Retinexformer: One-Stage Retinex-Based Transformer for Low-Light Image Enhancement

The paper presents a novel approach for low-light image enhancement through the development of Retinexformer, an algorithm that leverages the principles of Retinex theory and the computational power of Transformers. Traditional methods for low-light enhancement have typically relied on multi-stage training processes and convolutional neural networks (CNNs), which often struggle with capturing long-range dependencies. This research introduces a groundbreaking shift by employing a Transformer-based framework to achieve more effective image enhancement in a single stage.

The core of the proposed method is the One-stage Retinex-based Framework (ORF), designed to address the limitations posed by existing algorithms. ORF operates by first estimating the illumination information required to 'light up' the low-light image. Subsequently, it utilizes a corruption restoration process to rectify any noise or color distortions present in the enhanced image. This approach is not only computationally efficient but also effectively addresses the corruptions that may arise during enhancement, which are often ignored by conventional methods.

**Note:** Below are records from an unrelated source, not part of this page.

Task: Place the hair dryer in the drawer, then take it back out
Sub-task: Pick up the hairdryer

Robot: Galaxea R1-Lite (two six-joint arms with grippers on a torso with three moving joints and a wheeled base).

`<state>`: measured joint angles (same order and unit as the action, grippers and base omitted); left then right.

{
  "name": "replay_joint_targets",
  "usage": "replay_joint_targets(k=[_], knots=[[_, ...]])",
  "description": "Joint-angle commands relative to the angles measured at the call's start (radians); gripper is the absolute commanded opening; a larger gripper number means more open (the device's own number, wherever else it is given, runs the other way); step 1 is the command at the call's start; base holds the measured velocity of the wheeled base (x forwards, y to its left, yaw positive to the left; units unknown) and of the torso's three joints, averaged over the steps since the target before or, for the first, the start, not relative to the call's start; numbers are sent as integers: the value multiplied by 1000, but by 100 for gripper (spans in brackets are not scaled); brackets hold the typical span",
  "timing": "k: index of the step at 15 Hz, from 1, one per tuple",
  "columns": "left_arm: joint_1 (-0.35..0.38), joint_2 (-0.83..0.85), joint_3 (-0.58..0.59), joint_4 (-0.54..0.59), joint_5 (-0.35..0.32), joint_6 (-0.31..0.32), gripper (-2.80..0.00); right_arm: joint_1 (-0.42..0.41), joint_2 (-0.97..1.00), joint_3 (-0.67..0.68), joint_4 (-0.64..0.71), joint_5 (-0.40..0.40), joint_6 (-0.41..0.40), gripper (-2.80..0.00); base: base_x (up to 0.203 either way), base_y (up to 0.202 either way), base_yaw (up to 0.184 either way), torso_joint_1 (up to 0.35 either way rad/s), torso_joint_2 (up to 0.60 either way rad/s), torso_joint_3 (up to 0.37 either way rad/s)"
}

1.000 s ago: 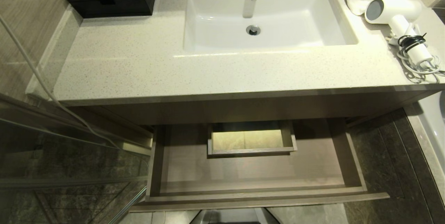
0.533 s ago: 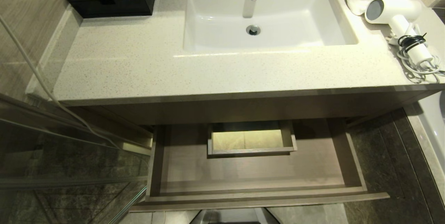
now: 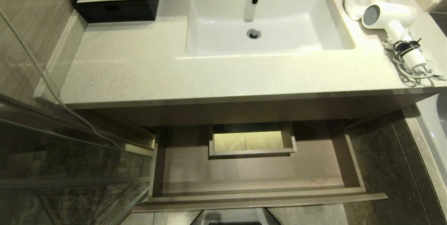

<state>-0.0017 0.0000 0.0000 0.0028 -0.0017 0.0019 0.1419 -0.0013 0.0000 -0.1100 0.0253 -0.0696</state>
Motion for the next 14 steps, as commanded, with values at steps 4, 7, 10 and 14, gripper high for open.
replay_joint_targets(k=[4, 7, 10, 14], knots=[[0, 0, 1, 0, 0, 0, -280, 1, -39, 40, 3, 1, -3, -280, 0, 0, 0, 141, -273, -133], [0, 0, 0, 0, 0, 0, -280, 1, -39, 40, 3, 1, -3, -280, 0, 0, 0, 1, -17, 1], [0, 0, 1, 0, 0, 1, -280, 1, -39, 40, 3, 1, -3, -280, 0, 0, 0, 0, 0, 0], [0, 0, 2, 0, 0, 1, -280, 1, -39, 40, 3, 1, -3, -280, 0, 0, 0, 0, 0, 0]])
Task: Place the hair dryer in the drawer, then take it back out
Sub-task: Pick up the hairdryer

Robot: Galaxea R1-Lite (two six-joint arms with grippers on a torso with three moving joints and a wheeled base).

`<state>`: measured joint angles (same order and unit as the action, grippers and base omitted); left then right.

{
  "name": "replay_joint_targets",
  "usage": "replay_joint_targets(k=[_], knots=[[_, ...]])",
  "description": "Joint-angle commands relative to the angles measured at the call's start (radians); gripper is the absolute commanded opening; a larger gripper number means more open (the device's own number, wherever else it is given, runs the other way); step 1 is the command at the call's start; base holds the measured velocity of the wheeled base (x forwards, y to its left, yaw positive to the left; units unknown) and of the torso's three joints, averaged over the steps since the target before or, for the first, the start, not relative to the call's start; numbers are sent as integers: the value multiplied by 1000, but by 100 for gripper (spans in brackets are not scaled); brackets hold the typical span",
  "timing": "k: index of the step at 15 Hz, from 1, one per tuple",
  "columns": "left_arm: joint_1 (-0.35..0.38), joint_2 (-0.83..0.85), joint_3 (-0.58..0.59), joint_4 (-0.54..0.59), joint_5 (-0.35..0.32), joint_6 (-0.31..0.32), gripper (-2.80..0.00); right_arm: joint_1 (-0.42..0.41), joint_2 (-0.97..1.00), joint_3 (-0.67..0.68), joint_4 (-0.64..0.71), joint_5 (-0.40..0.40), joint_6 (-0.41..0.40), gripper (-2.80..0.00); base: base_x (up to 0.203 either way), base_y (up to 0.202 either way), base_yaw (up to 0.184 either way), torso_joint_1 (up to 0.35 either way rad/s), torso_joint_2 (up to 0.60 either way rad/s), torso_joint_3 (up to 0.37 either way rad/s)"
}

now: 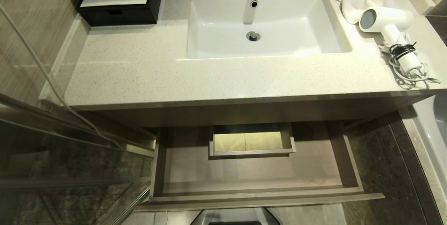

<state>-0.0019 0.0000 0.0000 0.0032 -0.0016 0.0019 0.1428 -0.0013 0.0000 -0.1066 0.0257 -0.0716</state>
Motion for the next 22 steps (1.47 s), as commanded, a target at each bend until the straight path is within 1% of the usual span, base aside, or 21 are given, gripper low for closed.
replay_joint_targets(k=[1, 10, 17, 22], knots=[[0, 0, 2, 0, 0, 4, -280, 0, -39, 40, -1, 0, 0, -280, 0, 0, 0, 0, 0, 0], [0, 0, 0, 0, 0, 1, -280, 0, -39, 40, -1, 0, 1, -280, 0, 0, 0, 0, 0, 0], [0, 0, 1, 0, 0, 1, -280, 0, -39, 40, -5, 0, -30, -280, 0, 0, 0, 0, 0, 0], [0, 0, 0, 0, 0, 1, -280, 0, -39, 40, -4, 0, -30, -280, 0, 0, 0, 170, 3, 169]])
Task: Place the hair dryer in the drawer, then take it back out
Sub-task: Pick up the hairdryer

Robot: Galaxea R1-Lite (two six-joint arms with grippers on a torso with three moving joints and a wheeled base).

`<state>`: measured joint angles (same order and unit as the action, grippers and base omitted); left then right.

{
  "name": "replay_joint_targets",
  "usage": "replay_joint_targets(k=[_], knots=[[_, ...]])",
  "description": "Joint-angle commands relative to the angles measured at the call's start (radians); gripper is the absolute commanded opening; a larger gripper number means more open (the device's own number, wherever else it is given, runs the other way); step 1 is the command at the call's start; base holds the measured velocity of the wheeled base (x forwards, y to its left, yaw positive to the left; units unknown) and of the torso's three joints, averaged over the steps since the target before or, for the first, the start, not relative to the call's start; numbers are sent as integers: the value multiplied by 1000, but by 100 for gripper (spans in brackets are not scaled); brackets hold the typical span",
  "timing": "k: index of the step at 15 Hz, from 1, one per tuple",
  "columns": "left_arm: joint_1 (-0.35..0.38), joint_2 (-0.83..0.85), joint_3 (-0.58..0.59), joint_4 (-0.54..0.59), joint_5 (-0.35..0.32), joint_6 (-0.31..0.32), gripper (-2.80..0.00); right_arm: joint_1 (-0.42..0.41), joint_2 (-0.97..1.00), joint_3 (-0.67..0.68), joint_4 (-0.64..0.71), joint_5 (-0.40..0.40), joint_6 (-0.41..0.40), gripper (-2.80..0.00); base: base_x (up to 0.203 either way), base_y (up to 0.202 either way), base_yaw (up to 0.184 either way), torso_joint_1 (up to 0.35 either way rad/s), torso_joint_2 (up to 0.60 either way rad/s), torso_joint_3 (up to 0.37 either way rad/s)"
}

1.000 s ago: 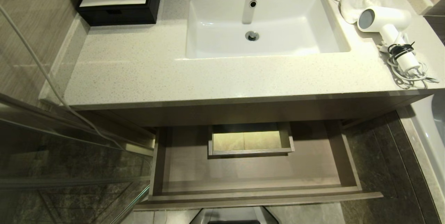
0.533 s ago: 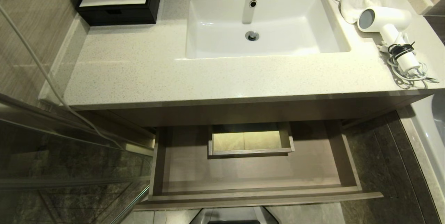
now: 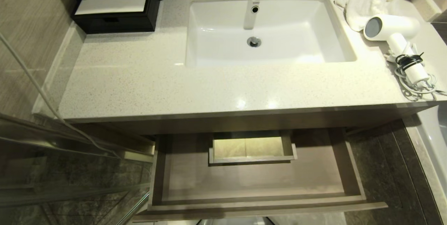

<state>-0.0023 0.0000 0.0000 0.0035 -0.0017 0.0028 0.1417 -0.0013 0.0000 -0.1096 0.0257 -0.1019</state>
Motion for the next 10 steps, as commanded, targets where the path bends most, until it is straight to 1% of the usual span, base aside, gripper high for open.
replay_joint_targets(k=[1, 6, 10], knots=[[0, 0, 2, 0, 0, 0, -280, 1, -39, 40, -2, 0, 2, -280, 0, 0, 0, 257, -27, 225], [1, 0, 1, 0, 0, 0, -280, 2, -39, 40, -1, 0, -1, -280, 0, 0, 0, 280, -71, 208], [-1, 0, 0, 0, 0, 0, -280, 2, -39, 40, -1, 0, -1, -280, 0, 0, 0, 318, -139, 171]])
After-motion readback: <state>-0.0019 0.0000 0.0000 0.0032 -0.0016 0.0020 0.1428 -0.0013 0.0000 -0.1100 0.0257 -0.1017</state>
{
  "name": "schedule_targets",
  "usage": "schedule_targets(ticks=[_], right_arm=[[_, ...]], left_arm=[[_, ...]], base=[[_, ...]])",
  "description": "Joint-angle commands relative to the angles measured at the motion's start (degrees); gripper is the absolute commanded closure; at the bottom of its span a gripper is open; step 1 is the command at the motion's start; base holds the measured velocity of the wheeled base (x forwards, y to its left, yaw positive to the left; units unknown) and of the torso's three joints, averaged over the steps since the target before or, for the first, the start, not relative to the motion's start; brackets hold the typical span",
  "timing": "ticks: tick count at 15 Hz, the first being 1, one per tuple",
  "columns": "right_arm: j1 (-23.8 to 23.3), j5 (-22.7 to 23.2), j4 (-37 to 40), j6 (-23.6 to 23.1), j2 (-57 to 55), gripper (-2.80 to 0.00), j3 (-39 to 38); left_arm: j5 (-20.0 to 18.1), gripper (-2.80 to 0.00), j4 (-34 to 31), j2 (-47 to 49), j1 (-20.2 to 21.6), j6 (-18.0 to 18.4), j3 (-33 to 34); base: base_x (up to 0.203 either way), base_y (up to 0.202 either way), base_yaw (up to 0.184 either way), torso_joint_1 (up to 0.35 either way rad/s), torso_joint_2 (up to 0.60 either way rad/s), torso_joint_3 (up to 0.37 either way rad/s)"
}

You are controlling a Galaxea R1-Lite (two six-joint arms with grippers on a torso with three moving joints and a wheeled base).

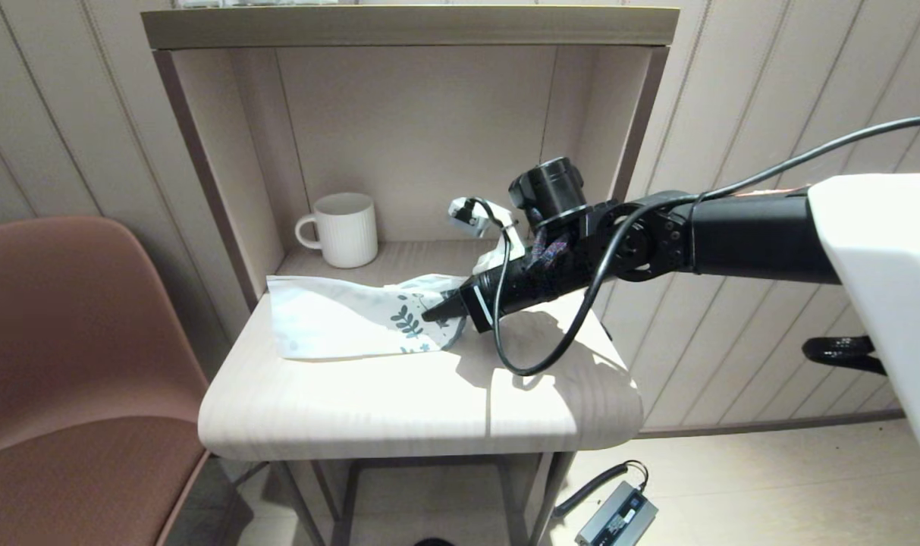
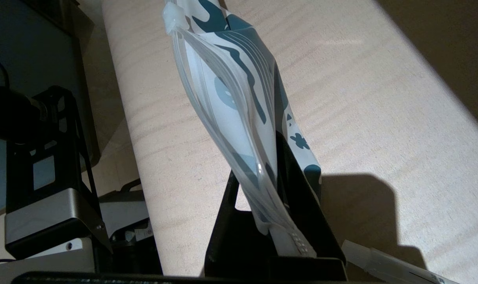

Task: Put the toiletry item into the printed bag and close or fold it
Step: Pick up the storage bag

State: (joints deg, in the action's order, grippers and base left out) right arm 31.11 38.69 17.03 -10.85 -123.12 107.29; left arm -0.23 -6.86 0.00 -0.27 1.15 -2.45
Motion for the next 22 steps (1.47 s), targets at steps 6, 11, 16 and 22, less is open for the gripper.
schedule_targets(ticks=[6, 11, 16, 22], right_arm=[[-1.11, 0.13, -2.16, -5.41, 13.12, 0.0, -14.52], [-5.15, -1.41, -10.57, -7.58, 30.55, 0.0, -30.28], [-2.44, -7.09, -6.93, -7.52, 38.04, 0.0, -32.4], [3.52, -10.78, -0.6, -6.51, 32.75, 0.0, -26.38]], left_arm=[[-0.14, 0.0, -0.21, 0.65, 0.03, 2.08, -3.95], [-10.96, 0.0, -2.89, 22.38, 0.04, 2.26, -25.3], [-26.74, 0.0, -3.31, 51.1, -2.03, -1.13, -51.14], [-29.36, 0.0, -3.55, 78.51, -22.44, -0.53, -78.0]], base=[[0.0, 0.0, 0.0, 0.0, 0.0, 0.0], [0.0, 0.0, 0.0, 0.0, 0.0, 0.0], [0.0, 0.0, 0.0, 0.0, 0.0, 0.0], [0.0, 0.0, 0.0, 0.0, 0.0, 0.0]])
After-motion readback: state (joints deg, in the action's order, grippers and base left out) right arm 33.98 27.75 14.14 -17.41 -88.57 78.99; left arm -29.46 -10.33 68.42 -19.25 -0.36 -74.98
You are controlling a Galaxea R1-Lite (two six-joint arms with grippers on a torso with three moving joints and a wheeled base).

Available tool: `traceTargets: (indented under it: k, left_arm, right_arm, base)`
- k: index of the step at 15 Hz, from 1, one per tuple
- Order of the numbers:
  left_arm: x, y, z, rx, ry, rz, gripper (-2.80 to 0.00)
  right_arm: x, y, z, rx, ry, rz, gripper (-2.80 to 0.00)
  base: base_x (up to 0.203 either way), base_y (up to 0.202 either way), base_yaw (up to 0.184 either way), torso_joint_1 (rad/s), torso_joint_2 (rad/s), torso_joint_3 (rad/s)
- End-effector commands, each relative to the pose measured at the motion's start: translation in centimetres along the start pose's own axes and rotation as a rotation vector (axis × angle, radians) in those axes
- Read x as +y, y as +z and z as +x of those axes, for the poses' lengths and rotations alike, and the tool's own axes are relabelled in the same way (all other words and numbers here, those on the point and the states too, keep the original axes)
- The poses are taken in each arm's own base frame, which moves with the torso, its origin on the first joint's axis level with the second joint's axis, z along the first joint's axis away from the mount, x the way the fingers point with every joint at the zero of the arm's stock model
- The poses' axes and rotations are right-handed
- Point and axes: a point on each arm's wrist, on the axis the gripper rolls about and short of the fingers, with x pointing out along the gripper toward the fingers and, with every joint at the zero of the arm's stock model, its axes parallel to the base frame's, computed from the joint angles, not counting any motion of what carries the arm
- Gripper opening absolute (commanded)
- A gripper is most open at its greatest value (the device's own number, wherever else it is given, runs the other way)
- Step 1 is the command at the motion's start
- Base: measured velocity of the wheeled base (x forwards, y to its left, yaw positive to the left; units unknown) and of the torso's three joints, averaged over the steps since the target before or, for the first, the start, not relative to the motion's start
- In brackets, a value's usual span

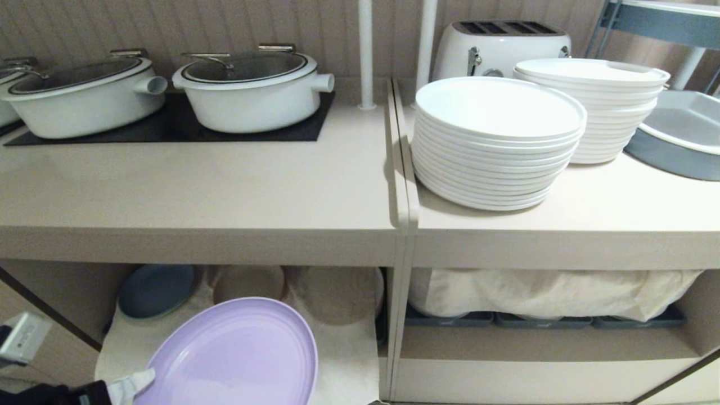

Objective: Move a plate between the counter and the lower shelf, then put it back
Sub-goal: Put the plate

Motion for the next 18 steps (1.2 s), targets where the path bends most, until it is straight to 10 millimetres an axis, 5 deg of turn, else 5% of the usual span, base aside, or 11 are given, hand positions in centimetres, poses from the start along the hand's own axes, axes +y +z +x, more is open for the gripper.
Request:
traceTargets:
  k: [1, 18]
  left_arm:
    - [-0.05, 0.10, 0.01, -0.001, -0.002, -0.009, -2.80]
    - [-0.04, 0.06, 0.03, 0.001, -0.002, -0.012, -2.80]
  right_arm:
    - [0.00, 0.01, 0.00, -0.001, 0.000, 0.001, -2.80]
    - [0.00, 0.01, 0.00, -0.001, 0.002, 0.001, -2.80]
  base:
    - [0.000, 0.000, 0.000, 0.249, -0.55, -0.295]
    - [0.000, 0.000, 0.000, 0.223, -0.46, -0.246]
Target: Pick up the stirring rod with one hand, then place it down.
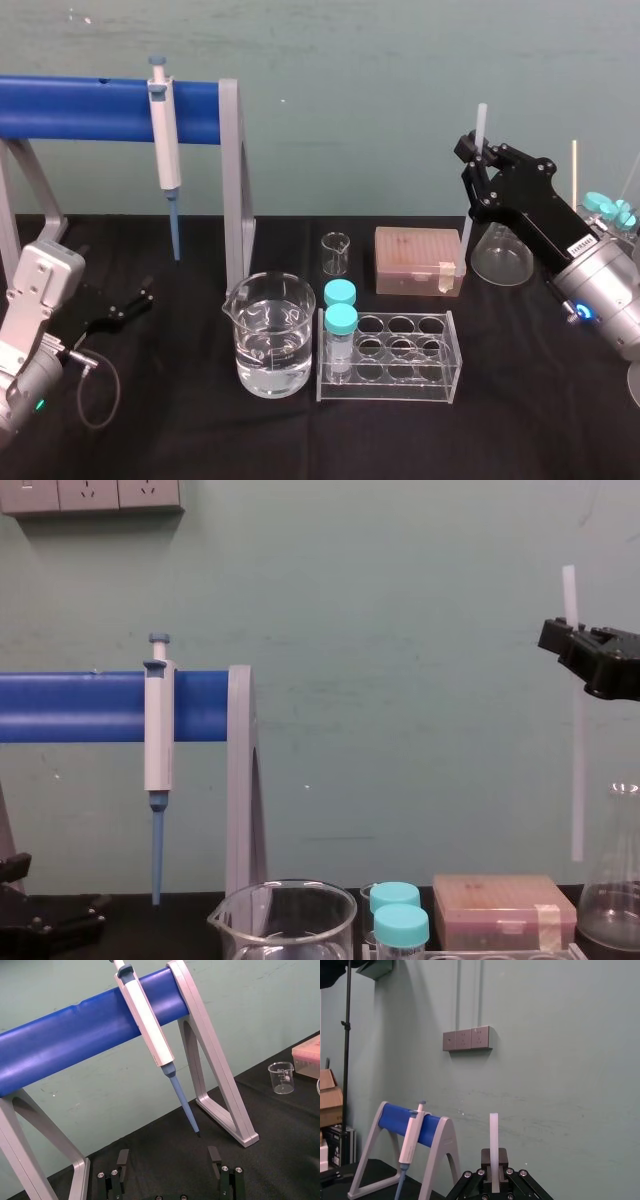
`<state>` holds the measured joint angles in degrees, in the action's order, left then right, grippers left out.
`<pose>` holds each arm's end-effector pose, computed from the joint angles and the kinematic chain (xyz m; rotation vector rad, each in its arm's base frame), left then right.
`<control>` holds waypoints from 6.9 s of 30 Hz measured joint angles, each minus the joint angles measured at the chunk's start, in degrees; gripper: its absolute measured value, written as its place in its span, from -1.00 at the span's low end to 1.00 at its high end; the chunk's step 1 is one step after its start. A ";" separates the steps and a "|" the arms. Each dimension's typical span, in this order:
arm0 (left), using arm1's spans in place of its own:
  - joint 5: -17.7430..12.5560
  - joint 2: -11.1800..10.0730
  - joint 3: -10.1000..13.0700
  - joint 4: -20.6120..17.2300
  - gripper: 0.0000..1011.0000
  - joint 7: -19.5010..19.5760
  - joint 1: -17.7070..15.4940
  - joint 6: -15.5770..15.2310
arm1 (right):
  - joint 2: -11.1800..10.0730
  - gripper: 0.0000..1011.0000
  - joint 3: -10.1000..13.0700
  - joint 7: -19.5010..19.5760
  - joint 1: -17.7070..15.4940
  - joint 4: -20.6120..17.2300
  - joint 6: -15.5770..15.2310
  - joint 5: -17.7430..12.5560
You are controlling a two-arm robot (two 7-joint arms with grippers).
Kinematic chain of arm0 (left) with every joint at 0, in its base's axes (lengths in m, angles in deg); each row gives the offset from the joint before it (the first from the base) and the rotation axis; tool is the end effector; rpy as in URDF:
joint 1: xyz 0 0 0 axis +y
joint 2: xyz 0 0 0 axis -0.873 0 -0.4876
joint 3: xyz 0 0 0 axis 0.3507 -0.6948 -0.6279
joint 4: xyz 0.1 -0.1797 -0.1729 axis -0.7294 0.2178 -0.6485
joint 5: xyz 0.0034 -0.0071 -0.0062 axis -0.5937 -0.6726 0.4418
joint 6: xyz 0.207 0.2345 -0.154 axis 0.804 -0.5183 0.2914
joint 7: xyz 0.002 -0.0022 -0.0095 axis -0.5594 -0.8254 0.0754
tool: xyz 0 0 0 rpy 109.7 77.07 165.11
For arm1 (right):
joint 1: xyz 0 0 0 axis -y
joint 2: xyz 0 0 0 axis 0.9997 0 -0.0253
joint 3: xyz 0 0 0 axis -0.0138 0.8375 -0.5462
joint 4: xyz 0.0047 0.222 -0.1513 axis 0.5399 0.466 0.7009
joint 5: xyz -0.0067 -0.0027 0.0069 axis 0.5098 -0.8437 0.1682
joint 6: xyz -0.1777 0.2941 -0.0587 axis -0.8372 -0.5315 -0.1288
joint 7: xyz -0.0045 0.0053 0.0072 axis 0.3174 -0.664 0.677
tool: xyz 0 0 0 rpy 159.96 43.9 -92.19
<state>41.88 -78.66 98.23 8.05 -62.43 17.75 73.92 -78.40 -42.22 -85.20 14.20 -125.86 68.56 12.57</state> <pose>0.3922 0.0600 -0.2925 0.3045 -0.2851 1.2479 0.4160 -0.0396 -0.1979 0.2483 -0.2676 -0.9543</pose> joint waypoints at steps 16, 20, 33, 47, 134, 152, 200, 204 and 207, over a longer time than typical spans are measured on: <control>0.00 0.00 0.00 0.00 0.98 0.00 0.00 0.00 | -0.03 -0.86 0.02 0.00 -0.08 -0.24 0.23 0.16; 0.00 0.00 0.00 0.00 0.98 0.00 0.00 0.00 | -0.06 -0.86 0.11 0.01 -0.14 -0.36 0.21 0.14; 0.00 0.00 0.00 0.00 0.98 0.00 0.00 0.00 | 0.01 -0.86 0.43 0.24 -0.11 -0.37 0.20 0.11; 0.00 0.00 0.00 0.00 0.98 0.00 0.00 0.00 | 0.01 -0.86 0.43 0.19 -0.18 -0.25 0.29 0.13; 0.00 0.00 0.00 0.00 0.98 0.00 0.00 0.00 | 5.76 -0.86 -8.78 -9.97 7.01 25.96 10.05 0.12; 0.00 0.00 0.00 0.00 0.98 0.00 0.00 0.00 | 5.72 -0.42 -8.83 -10.09 7.03 25.93 9.90 0.00; 0.00 0.00 0.00 0.00 0.98 0.00 0.00 0.00 | 4.57 0.98 0.76 11.22 -2.47 14.70 -3.35 5.68; 0.00 0.00 0.00 0.00 0.98 0.00 0.00 0.00 | 5.22 0.98 1.17 11.68 -2.25 16.29 -5.04 6.29; 0.00 0.00 0.00 0.00 0.98 0.00 0.00 0.00 | 5.54 0.98 1.30 11.70 -2.05 16.83 -5.47 6.82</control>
<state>41.88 -78.66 98.23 8.05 -62.43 17.75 73.92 -72.87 -40.92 -73.51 12.14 -109.03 63.08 19.38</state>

A key innovation of this work is the integration of the Illumination-Guided Transformer (IGT) within ORF. The IGT employs an Illumination-Guided Multi-head Self-Attention (IG-MSA) mechanism, which is pivotal in modeling interactions between regions of varying lighting conditions. The IG-MSA method makes use of illumination representations to guide the computation of self-attention, thereby facilitating robust modeling of long-range dependencies.

The results from comprehensive experiments demonstrate that Retinexformer significantly outperforms a broad range of state-of-the-art methods on thirteen benchmark datasets. Notably, the improvement in performance exceeds 6 dB on the SID and SDSD-indoor datasets, underscoring the strengths of this approach in enhancing image quality in challenging low-light conditions.

The paper provides extensive quantitative and qualitative evaluations, including user studies and low-light object detection tasks, which indicate promising practical applications of the method. These results suggest that Retinexformer not only improves visual perception in low-light images but also enhances downstream tasks in computer vision.

From a theoretical perspective, Retinexformer reflects a successful adaptation of Transformers to low-light image enhancement, an area traditionally dominated by CNN-based methods. This transformation demonstrates the potential of Transformers to handle complex image processing tasks by effectively modeling global dependencies in image data.

Looking forward, this research opens avenues for further exploration into Transformer-based methods for various image enhancement tasks. Potential future work could explore adapting this framework to other types of image degradation and expanding its application in real-time scenarios, potentially transforming how image processing algorithms address visibility issues in low-light conditions. The development of Retinexformer signifies a meaningful step in advancing low-light image enhancement technologies, with implications for both academic research and practical applications in various industries.